= Your objective =
From the line containing "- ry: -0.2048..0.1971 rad" to the final line of the material below, copy each line exactly, including both endpoints, and leave out all other lines.

= Materials provided =
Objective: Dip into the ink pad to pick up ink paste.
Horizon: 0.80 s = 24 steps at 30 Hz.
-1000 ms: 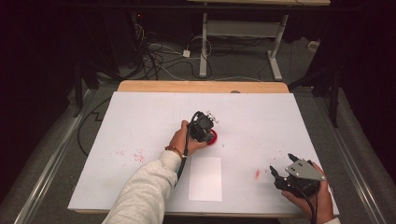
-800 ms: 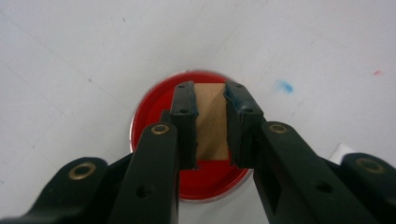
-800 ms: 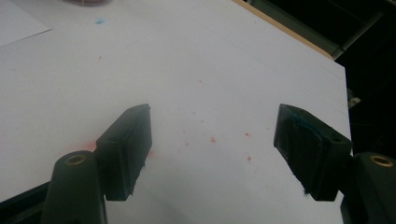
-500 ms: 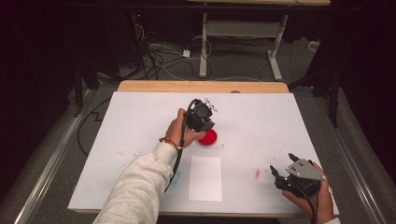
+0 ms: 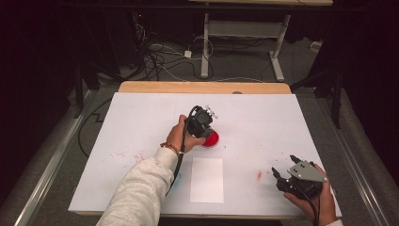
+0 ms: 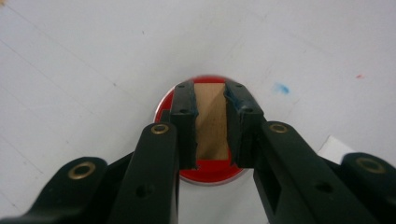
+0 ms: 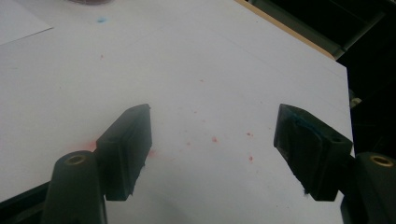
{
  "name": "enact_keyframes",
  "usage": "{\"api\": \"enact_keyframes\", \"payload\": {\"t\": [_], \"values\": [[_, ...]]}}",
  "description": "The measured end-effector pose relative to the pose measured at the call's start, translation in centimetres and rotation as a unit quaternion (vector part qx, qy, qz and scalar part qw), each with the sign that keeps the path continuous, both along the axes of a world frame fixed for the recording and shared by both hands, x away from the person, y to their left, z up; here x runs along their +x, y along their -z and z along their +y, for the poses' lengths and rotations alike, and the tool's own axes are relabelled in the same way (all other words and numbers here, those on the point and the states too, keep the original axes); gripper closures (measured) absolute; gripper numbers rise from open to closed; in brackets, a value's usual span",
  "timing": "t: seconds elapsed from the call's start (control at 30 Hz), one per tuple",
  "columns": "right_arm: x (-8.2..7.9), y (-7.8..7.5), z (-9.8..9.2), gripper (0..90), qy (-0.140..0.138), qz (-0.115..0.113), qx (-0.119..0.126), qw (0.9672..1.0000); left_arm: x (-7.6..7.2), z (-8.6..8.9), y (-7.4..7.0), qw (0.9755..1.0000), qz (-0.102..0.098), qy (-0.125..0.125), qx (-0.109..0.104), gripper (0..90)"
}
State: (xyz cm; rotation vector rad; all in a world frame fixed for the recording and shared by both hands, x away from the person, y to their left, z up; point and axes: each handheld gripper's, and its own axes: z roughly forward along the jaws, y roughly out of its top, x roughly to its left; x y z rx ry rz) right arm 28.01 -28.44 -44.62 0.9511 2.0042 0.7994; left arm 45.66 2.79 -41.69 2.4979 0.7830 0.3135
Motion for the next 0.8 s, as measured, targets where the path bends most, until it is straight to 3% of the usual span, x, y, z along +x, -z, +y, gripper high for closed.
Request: {"api": "enact_keyframes", "payload": {"t": [0.3,0.47,0.8], "values": [[0.2,0.0,0.1,28.2,-0.001,0.001,0.0,1.0,0.2,-0.1,2.4,0.9998,0.016,0.001,-0.007,73.8],[0.4,0.1,0.2,28.2,-0.003,0.004,-0.004,1.0,0.4,0.2,2.6,0.9995,0.023,0.0,-0.022,73.8],[0.3,0.2,0.1,28.1,-0.002,0.005,-0.004,1.0,0.2,0.1,2.7,0.9997,0.016,0.002,-0.019,73.8]]}}
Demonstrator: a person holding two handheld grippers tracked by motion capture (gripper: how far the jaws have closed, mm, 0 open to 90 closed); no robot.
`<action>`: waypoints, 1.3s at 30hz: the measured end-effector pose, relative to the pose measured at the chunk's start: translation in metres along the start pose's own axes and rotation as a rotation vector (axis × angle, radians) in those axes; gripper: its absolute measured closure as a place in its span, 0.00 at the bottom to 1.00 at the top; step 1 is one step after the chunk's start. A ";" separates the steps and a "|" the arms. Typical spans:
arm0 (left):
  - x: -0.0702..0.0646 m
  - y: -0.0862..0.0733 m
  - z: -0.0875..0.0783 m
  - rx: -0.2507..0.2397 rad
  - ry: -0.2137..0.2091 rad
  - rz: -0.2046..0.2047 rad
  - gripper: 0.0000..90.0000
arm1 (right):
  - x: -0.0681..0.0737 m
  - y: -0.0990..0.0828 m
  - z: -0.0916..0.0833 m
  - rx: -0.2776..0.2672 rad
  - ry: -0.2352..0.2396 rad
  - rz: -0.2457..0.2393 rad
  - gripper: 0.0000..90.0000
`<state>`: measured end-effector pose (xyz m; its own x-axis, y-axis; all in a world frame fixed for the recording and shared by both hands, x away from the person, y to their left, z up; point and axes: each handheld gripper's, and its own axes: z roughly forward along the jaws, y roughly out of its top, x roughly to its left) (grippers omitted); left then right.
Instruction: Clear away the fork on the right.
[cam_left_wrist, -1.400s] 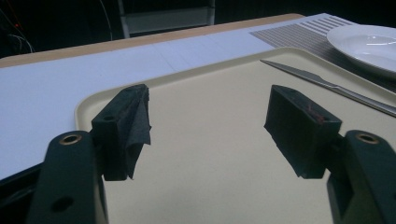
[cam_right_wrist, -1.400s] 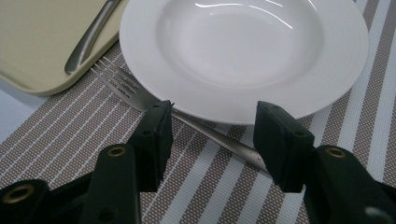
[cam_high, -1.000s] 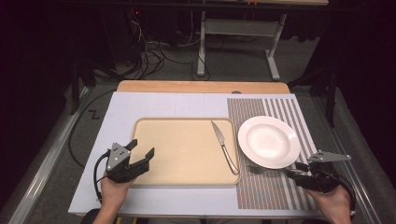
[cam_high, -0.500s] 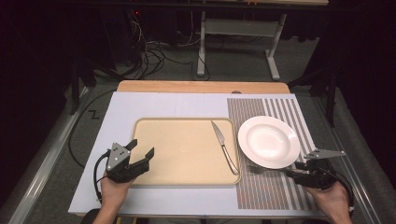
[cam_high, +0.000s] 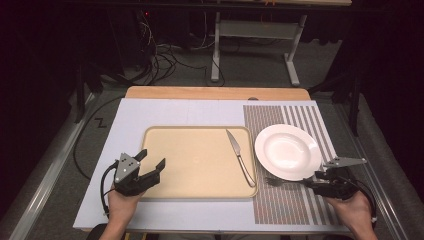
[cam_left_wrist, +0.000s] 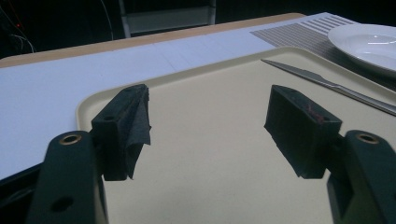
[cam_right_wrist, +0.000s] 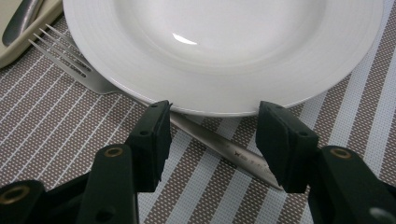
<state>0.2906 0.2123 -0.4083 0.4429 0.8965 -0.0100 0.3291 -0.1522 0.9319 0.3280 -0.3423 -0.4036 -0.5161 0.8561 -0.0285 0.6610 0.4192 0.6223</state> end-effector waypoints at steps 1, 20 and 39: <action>0.000 0.000 0.000 0.000 0.000 -0.001 0.35 | -0.001 -0.001 0.000 0.001 0.000 0.004 0.51; 0.000 0.000 0.000 0.005 0.005 0.004 0.35 | -0.006 -0.003 0.017 0.040 0.039 0.014 0.48; -0.001 0.000 0.001 0.007 -0.001 0.002 0.35 | 0.003 -0.001 0.025 0.070 0.055 -0.040 0.50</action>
<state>0.2911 0.2111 -0.4088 0.4445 0.8958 -0.0091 0.3344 -0.1565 0.9294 0.3391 -0.3324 -0.4238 -0.5709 0.8210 -0.0081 0.6748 0.4749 0.5650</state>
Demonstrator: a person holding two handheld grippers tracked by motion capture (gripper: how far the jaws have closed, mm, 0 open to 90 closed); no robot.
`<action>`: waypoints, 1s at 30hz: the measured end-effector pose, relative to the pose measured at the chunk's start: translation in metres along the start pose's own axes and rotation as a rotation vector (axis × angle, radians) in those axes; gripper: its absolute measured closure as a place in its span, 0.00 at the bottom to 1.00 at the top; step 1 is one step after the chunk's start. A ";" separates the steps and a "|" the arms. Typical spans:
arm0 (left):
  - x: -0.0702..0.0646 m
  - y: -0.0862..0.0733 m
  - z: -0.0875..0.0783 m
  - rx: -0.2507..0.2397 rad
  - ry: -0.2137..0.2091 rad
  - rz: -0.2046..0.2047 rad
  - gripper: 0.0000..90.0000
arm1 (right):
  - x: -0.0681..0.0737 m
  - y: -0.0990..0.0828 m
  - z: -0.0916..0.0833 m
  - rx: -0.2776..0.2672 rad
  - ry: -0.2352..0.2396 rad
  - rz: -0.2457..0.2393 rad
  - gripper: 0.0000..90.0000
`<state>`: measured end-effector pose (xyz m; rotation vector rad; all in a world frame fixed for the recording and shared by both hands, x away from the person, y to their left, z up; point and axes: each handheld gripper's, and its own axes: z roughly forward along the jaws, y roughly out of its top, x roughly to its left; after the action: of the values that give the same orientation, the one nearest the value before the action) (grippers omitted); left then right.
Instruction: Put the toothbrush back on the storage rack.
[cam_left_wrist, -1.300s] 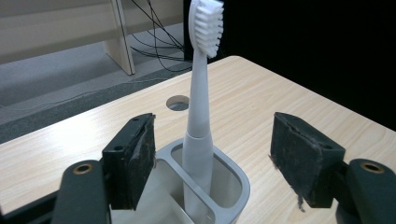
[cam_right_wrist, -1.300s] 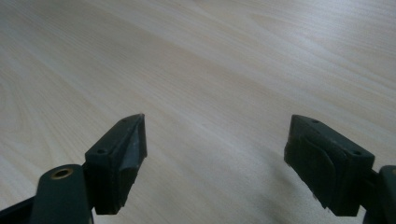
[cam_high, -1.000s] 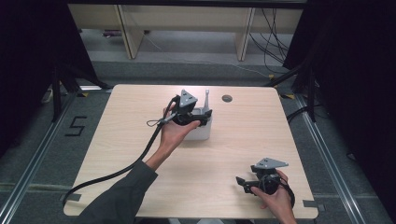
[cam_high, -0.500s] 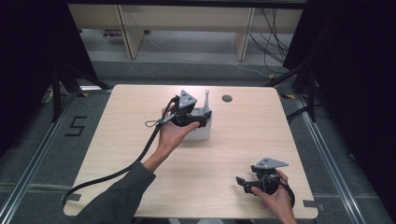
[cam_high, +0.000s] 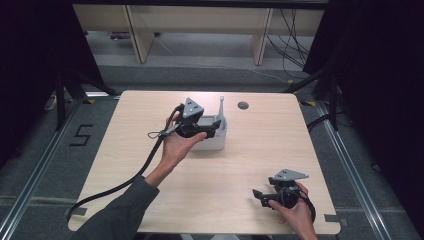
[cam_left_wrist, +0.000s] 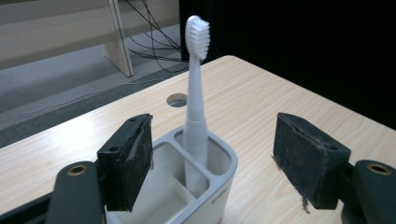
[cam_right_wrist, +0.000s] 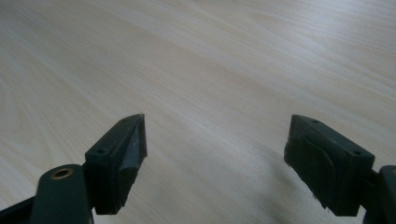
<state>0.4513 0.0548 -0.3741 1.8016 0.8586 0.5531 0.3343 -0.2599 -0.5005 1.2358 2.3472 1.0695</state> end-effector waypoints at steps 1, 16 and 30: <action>0.000 0.000 0.000 0.000 0.000 0.000 0.31 | 0.000 0.000 0.000 0.000 0.000 0.000 0.24; 0.003 0.000 -0.012 0.027 -0.014 0.030 0.27 | 0.002 -0.001 0.000 0.003 0.010 0.026 0.24; 0.011 -0.009 -0.037 0.031 -0.006 0.058 0.24 | 0.000 0.000 0.001 0.006 0.004 0.004 0.24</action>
<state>0.4296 0.0877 -0.3686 1.8597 0.8171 0.5738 0.3345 -0.2593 -0.5008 1.2423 2.3539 1.0684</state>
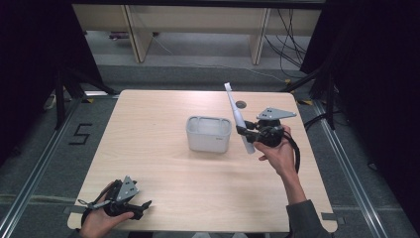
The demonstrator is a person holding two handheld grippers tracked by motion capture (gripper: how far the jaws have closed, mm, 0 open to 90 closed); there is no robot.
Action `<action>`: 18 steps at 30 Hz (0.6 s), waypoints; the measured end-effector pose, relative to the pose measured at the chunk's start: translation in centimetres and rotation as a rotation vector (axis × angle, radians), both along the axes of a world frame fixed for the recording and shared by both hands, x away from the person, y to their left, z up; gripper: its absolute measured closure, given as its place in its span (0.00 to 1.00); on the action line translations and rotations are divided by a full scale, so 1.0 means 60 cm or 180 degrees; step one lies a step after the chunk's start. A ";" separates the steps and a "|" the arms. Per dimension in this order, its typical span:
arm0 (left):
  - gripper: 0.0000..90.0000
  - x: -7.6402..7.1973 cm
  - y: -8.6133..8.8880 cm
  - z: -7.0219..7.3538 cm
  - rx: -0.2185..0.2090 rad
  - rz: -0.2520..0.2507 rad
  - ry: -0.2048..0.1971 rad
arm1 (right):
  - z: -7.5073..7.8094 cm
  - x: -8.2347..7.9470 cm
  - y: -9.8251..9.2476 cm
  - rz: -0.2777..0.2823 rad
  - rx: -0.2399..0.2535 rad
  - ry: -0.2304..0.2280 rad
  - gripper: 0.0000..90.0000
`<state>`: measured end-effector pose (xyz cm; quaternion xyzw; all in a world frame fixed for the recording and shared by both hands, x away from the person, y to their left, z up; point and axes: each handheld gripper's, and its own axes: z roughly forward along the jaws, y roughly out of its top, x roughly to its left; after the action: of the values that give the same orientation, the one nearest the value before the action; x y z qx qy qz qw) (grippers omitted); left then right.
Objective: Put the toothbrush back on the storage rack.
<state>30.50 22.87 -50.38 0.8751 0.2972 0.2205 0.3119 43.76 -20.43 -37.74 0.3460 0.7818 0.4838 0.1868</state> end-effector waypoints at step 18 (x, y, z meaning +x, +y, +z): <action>0.18 -0.001 -0.001 -0.001 -0.0005 0.0005 0.0015 | 0.001 0.046 0.031 -0.0052 0.0412 -0.0150 0.74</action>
<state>30.46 22.83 -50.44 0.8751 0.2989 0.2184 0.3116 46.50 -18.57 -37.69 0.3524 0.7414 0.5398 0.1863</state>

= Solution to this exercise =
  - ry: -0.2048..0.1971 rad
arm1 (right):
  - z: -7.5073..7.8094 cm
  - x: -8.2347..7.9470 cm
  - y: -9.8251..9.2476 cm
  - rz: -0.2777..0.2823 rad
  - rx: -0.2399..0.2535 rad
  - ry: -0.2304..0.2280 rad
  - gripper: 0.0000..90.0000
`<state>`: measured end-effector pose (xyz cm; quaternion xyzw; all in a world frame fixed for the recording and shared by both hands, x away from the person, y to their left, z up; point and axes: each handheld gripper's, and its own axes: z roughly forward along the jaws, y roughly out of its top, x roughly to its left; after the action: of the values that give the same orientation, the one nearest the value before the action; x y z qx qy qz qw) (grippers omitted); left then right.
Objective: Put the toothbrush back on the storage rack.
<state>30.50 22.87 -50.38 0.8751 0.2972 0.2205 0.3119 43.76 -20.43 -37.74 0.3460 0.7818 0.4838 0.1868</state> end-effector waypoints at step 18 (x, y, z meaning +x, +y, +z): <action>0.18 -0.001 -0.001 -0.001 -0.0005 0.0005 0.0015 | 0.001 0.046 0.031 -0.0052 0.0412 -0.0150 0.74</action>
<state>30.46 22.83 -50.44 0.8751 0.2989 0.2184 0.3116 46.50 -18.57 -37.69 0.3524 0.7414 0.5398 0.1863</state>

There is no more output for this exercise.